The Social Security Disability Insurance (SSDI) amount varies from person to person and is determined based on your average lifetime earnings. The Social Security Administration (SSA) takes into account the applicant’s highest-earning years, so, the higher your past earnings, the higher your monthly benefit will be. It’s not intended to totally replace your earnings, but just a part of it so, you’ll have to complement it with some other resources.
To be eligible for SSDI, first and foremost, you must have a disability that prevents you from engaging in what the SSA defines as a substantial gainful activity (SGA). The disability should be expected to last at leas for at least a year or result in decease of the individual. Additionally, you must have earned enough work credits by paying Social Security taxes to qualify. The number of required work credits depends on your age at the time of disability onset.
SSDI Payment Schedule for September 2023
The SSA releases an updated SSDI benefit payment schedule every year to adjust for changes in the cost of living, and the benefits are typically paid on a monthly basis, whether you get a paper check or a bank deposit. The exact payment date depends on your birthdate. Payments are made in arrears, meaning you receive the benefit for the previous month.
Payments are divided into four dates throughout the month. On September 1st, which is the first Wednesday of the month, the first group of beneficiaries was paid, which are those who have been receiving SSDI since before May 1997. The second group received their payment on September 13th, and they are those whose birthday falls between the 1st and 10th of any given month.
SSDI Payments: Two Rounds of Payments Already Sent, Two More to Come
The third group is the next on the list, and will receive their fresh money on the third Wednesday of September, that is, the 20th. They are the ones who have a birthday between the 11th and 20th of any given month. The fourth and last group is of those whose birthdates fall somewhere in between the 21st and the 31st of any given month. Those will find the check in the mailbox, or the bank deposit, on September 27th.
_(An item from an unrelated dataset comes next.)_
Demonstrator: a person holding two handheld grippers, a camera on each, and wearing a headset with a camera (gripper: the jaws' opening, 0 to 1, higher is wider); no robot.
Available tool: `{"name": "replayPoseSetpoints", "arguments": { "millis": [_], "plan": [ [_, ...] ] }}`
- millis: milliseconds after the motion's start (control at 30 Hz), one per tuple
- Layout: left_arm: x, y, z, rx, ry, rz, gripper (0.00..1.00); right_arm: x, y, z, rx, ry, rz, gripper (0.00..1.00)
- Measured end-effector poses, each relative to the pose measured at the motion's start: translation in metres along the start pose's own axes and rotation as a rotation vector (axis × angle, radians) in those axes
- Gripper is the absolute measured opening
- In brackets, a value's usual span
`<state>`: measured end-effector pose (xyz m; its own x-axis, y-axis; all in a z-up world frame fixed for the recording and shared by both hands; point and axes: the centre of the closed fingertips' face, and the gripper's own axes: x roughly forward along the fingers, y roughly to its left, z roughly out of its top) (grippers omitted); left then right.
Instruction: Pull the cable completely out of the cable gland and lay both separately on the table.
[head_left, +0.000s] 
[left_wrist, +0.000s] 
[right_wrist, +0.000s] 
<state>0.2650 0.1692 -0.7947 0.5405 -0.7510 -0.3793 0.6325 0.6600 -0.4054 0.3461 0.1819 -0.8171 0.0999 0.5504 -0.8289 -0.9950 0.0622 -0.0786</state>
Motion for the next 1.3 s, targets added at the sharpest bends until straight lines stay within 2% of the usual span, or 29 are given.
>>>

As of 2023, the maximum Social Security Disability Insurance benefits are $3,627 per month for qualifying beneficiaries. In addition to these two maximum payment thresholds, the typical monthly disability benefit for a disabled worker eligible for SSDI assistance in 2023 amounts to approximately $1,470.
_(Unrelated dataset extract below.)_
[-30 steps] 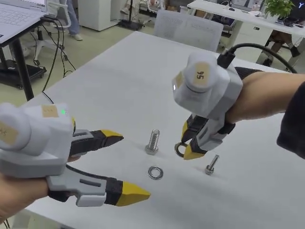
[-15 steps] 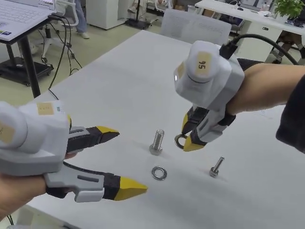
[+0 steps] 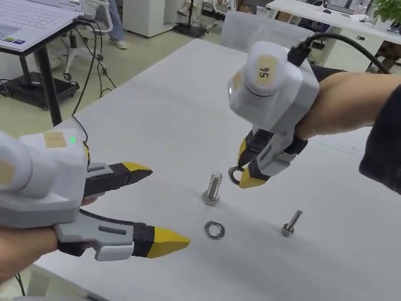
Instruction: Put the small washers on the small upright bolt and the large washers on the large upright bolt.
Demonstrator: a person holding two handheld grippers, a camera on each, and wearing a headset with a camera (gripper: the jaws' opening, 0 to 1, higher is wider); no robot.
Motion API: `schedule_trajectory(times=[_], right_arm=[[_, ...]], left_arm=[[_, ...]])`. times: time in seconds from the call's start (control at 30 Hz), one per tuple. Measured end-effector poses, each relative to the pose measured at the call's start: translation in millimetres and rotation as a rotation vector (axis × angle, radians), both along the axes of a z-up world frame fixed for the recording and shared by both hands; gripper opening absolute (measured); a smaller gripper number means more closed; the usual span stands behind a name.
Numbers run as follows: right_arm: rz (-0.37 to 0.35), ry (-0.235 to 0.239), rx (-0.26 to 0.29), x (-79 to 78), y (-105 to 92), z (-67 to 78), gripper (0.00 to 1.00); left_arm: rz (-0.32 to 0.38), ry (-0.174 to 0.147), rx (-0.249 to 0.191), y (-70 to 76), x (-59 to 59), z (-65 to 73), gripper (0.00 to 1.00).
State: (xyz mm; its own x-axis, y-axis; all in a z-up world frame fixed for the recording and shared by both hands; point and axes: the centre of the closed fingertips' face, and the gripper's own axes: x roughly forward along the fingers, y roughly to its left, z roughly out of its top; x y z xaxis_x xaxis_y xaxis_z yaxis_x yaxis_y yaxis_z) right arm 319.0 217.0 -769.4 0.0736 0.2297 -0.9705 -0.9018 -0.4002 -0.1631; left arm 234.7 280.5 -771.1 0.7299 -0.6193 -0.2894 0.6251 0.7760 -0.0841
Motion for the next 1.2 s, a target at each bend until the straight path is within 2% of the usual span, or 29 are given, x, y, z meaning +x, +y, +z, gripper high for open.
schedule_trajectory(times=[0.53,0.9,1.2], right_arm=[[0.039,0.018,-0.036,22.5,18.7,-4.7,0.23],[0.065,0.052,-0.063,28.4,32.7,-22.0,0.23],[0.061,0.057,-0.077,33.0,31.8,-30.7,0.23]], left_arm=[[0.010,0.016,0.009,3.5,5.5,-4.0,0.78],[0.024,0.025,0.013,7.0,5.6,-7.5,0.78],[0.032,0.029,0.016,8.6,7.7,-8.1,0.78]])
How long do I need to be disabled in order to be eligible for SSDI?
To qualify for Social Security Disability Insurance (SSDI), you must meet several criteria, including having a medical condition that adheres to the Social Security Administration’s strict definition of disability and having earned enough credits through FICA taxes paid to the Social Security Administration.
The Social Security Administration defines a disability as a condition that prevents you from performing substantial gainful activity and is expected to last for at least 12 months or result in death. This means you need to be unable to work due to your disability for at least a year.
In addition, the number of work credits you’ve earned is crucial. You earn these credits through paid work. The number of credits you need to qualify for SSDI benefits depends on your age when you become disabled. For example, younger workers may qualify with fewer credits, but generally, a worker needs 40 credits, 20 of which must have been earned in the last 10 years before becoming disabled.
How is the SSDI amount determined based on my earnings?
The Social Security Disability Insurance (SSDI) benefit amount is determined based on your lifetime average earnings covered by Social Security. This calculation process is complex and involves several steps:
- Calculation of Average Indexed Monthly Earnings (AIME): The Social Security Administration (SSA) calculates your AIME by taking your highest-earning 35 years, indexing it to account for wage inflation, and then averaging it on a monthly basis. If you’ve worked for fewer than 35 years, zeros are factored into the average for those missing years, which can lower your AIME.
- Application of the Primary Insurance Amount (PIA) formula: The SSA then applies the PIA formula to your AIME. The PIA formula is a progressive formula that gives more credit to lower-income workers. The formula is broken into three parts, each applying a different percentage to portions of your AIME. The exact dollar amounts change each year due to inflation
- Adjustments: The SSA may apply certain adjustments based on factors like the age at which you start receiving benefits and any other public disability benefits you receive.